(Exercise instructions):
Copy out each line of the material exactly. Pictures do not belong in the copy.

(The data):
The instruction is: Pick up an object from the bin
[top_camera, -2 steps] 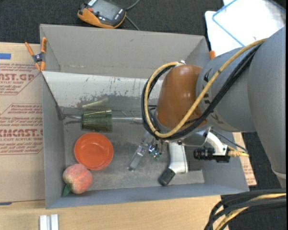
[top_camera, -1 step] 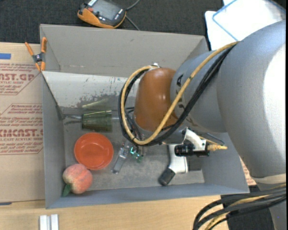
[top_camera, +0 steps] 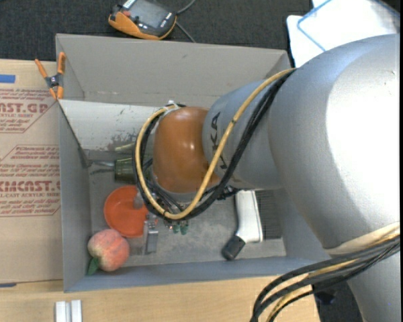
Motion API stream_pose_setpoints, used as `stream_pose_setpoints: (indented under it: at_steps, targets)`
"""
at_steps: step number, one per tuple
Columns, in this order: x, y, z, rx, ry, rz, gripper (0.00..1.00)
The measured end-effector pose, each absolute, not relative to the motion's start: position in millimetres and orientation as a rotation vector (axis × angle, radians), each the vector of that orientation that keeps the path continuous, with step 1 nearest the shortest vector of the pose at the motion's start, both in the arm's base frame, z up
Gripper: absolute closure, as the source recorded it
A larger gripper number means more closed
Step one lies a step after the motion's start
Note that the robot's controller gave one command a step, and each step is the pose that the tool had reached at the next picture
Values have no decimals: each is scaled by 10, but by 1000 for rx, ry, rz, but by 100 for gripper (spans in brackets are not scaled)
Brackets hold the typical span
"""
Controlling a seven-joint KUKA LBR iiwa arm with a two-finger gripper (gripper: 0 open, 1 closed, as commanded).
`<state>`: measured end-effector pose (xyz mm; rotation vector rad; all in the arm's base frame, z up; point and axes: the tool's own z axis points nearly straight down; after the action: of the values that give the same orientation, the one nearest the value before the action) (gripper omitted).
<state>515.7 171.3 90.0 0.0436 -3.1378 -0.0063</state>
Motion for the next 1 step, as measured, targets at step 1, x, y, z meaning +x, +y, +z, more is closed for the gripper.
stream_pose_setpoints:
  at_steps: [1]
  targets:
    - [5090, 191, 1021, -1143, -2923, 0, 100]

(Reply):
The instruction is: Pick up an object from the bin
[top_camera, -2 steps] 
[top_camera, -1 step] 
[top_camera, +0 steps] 
Motion API stream_pose_setpoints, used as `stream_pose_setpoints: (indented under it: at_steps, targets)`
"""
at_steps: step number, one per tuple
Columns, in this order: x, y, z, rx, ry, rz, gripper (0.00..1.00)
The measured end-effector pose, each absolute, not relative to the motion's start: position in millimetres and orientation as a rotation vector (axis × angle, radians), each the vector of that orientation that keeps the path continuous, with step 1 nearest the shortest vector of the pose at the motion's start, both in the arm's base frame, z up
Gripper: absolute closure, as the source recorded it
A larger gripper number means more closed
Step one lies a step after the motion's start
Note that the robot's controller gave one command a step, and each step is the pose that the tool had reached at the next picture
Values have no decimals: each is scaled by 10, but by 1000 for rx, ry, rz, but by 100 for gripper (spans in brackets are not scaled)
Brackets hold the typical span
"""
Controlling a seven-joint KUKA LBR iiwa arm with a two-finger gripper (gripper: 0 open, 1 closed, as commanded).
`<state>`: measured end-effector pose (xyz mm; rotation vector rad; all in the arm's base frame, z up; point and axes: the tool's own z axis points nearly straight down; after the action: of the values that give the same orientation, the one nearest the value before the action) (gripper omitted).
<state>515.7 171.3 90.0 0.0436 -3.1378 -0.0063</state>
Motion for the next 1 step, as measured, targets at step 1, x, y, z meaning +x, +y, +z, more is closed for the gripper.
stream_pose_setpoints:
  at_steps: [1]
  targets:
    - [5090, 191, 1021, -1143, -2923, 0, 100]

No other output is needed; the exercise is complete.